ACTIVITY:
Among the entries below, how many lines contain "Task"? Answer with the number only.

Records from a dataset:
=== Begin Enclosure ===
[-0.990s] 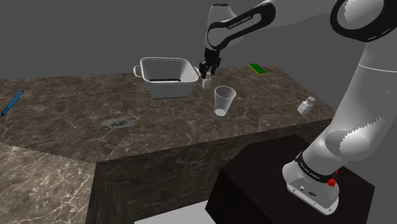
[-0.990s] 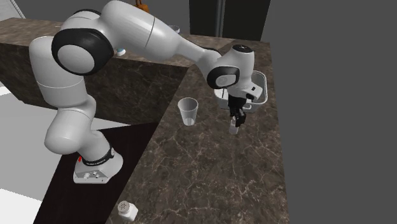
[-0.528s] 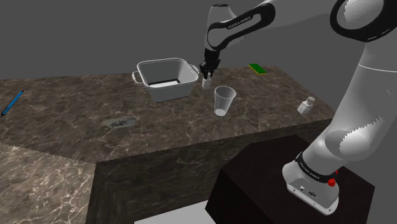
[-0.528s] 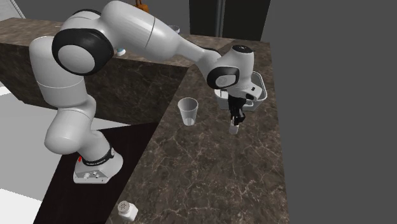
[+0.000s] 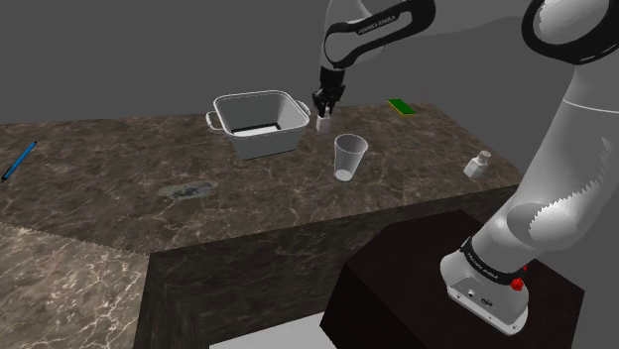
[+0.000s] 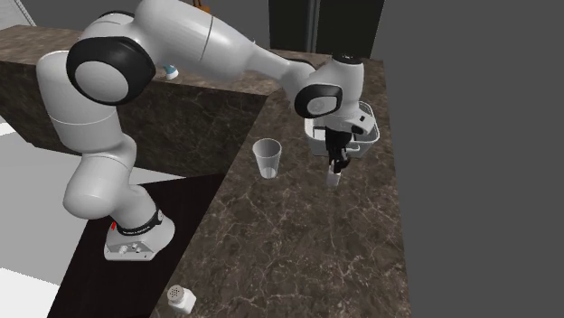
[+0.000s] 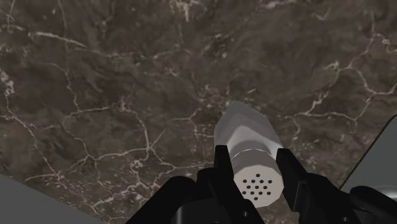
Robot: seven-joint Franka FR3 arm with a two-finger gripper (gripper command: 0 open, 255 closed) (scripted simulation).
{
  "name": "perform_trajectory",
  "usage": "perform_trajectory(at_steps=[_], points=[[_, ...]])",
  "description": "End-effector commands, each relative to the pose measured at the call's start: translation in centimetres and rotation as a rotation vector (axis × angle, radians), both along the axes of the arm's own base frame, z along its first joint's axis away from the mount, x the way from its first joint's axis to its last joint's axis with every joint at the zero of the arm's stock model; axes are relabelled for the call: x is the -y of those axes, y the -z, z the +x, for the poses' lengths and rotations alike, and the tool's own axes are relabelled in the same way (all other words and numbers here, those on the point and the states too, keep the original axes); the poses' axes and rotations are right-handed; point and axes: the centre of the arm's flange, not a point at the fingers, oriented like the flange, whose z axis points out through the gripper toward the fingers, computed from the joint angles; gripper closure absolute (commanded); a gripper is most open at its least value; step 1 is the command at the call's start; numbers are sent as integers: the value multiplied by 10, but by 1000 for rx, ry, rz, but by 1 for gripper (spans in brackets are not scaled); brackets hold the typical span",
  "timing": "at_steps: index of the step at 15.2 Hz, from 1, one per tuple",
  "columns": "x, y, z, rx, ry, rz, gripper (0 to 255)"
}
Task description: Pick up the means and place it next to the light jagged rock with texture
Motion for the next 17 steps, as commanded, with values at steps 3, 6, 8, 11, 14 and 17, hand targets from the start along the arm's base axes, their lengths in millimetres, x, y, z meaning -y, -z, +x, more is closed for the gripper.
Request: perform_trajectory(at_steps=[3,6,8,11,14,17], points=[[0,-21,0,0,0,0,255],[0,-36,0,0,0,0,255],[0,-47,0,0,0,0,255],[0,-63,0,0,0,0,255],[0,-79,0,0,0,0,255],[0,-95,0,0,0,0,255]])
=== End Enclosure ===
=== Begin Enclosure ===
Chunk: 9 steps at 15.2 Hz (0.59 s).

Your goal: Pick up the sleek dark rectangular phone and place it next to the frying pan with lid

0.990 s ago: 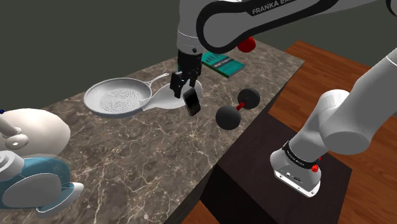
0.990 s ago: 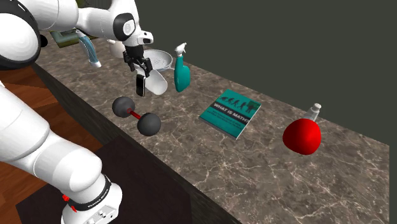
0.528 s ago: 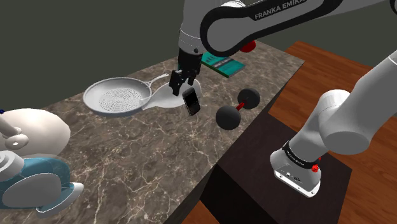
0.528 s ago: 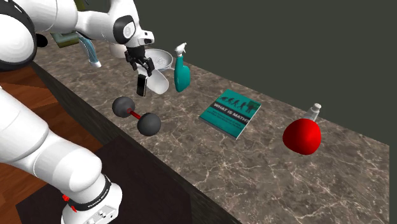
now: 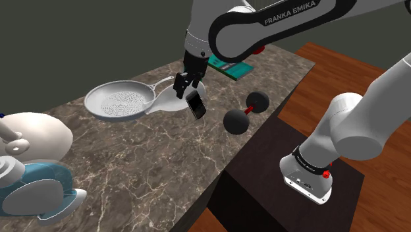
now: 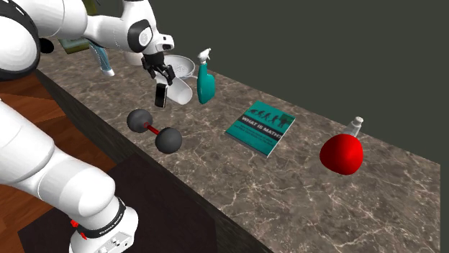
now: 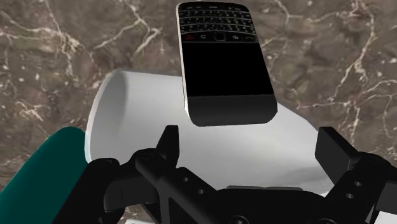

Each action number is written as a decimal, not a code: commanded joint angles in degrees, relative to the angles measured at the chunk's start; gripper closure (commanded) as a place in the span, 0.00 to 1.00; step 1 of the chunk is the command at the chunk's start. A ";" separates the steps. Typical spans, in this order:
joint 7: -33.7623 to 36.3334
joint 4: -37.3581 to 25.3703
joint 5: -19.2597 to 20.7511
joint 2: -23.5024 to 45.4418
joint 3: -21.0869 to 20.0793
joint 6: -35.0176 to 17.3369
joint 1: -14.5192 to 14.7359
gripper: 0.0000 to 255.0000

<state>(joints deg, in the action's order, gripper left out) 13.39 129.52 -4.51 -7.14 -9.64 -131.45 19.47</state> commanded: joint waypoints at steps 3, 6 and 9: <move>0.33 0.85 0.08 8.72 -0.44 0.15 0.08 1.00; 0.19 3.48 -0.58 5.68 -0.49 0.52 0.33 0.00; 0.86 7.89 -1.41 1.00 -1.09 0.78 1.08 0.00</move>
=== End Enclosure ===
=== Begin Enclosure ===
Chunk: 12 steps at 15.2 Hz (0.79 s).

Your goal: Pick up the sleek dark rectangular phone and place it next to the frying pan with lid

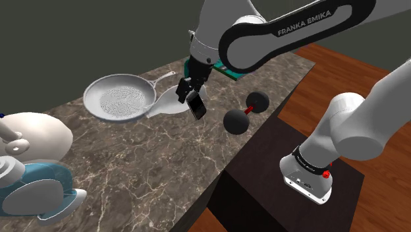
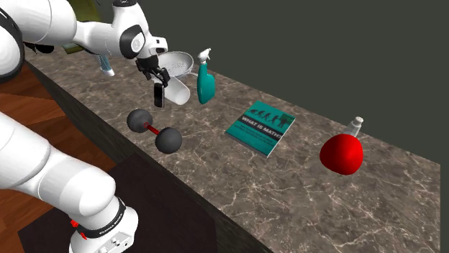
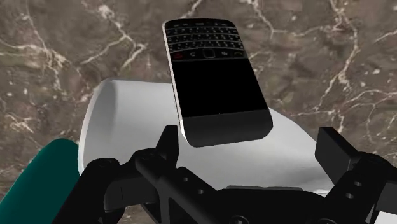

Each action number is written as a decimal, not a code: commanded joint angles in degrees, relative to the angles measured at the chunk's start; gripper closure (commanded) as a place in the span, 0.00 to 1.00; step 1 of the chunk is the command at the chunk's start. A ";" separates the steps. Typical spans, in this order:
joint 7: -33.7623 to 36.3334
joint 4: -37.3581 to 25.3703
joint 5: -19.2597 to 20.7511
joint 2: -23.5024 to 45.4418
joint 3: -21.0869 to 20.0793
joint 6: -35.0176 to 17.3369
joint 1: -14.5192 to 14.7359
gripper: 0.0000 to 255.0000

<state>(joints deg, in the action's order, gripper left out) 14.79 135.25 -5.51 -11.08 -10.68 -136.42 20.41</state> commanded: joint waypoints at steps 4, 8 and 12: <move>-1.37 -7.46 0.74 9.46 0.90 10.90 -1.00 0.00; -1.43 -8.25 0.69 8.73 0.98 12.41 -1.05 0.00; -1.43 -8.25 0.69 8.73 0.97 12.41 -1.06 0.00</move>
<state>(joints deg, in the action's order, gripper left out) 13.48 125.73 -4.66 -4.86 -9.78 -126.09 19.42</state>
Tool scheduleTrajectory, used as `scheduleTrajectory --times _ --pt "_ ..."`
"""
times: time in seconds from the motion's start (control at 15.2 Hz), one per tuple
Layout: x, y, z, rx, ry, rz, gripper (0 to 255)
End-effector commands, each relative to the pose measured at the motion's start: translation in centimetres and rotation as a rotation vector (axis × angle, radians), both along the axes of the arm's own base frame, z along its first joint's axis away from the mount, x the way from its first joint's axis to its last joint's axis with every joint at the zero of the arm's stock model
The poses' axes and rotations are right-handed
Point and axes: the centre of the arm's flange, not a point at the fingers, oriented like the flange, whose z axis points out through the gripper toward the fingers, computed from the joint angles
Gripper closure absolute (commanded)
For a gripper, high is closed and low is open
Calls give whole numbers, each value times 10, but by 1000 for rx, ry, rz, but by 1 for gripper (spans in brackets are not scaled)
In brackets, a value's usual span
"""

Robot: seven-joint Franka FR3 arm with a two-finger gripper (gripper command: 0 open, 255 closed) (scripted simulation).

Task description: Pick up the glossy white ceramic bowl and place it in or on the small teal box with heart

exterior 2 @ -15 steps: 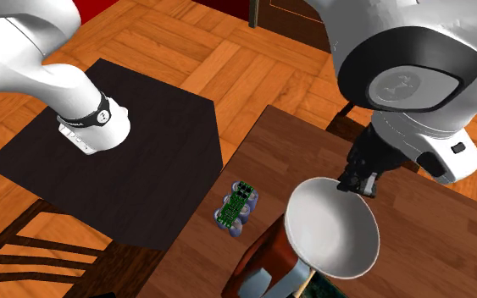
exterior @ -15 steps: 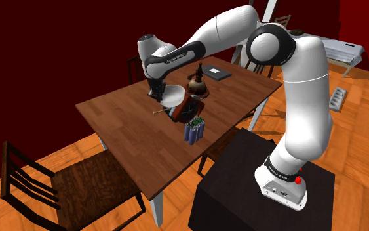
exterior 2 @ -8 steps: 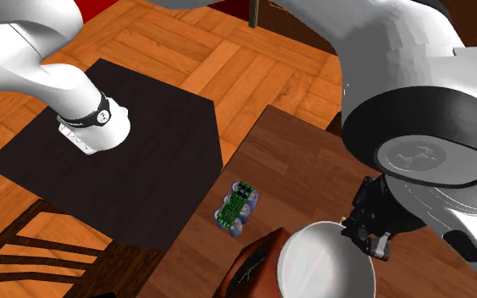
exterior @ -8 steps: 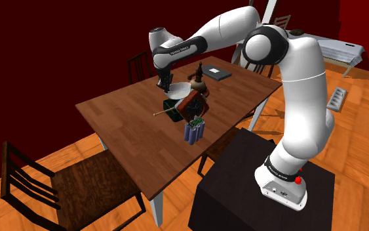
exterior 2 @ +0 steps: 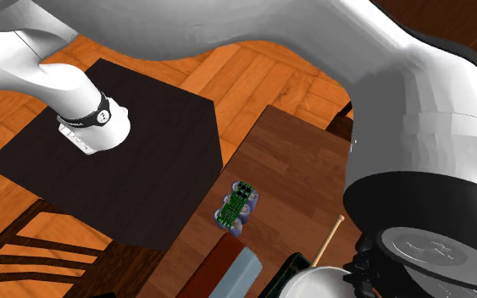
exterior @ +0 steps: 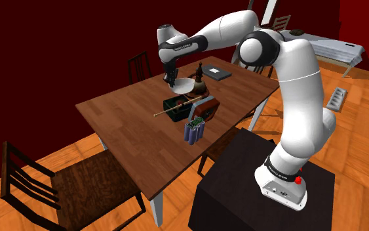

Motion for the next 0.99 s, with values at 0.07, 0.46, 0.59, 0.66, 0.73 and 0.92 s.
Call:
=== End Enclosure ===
RESPONSE TO THE EXERCISE:
2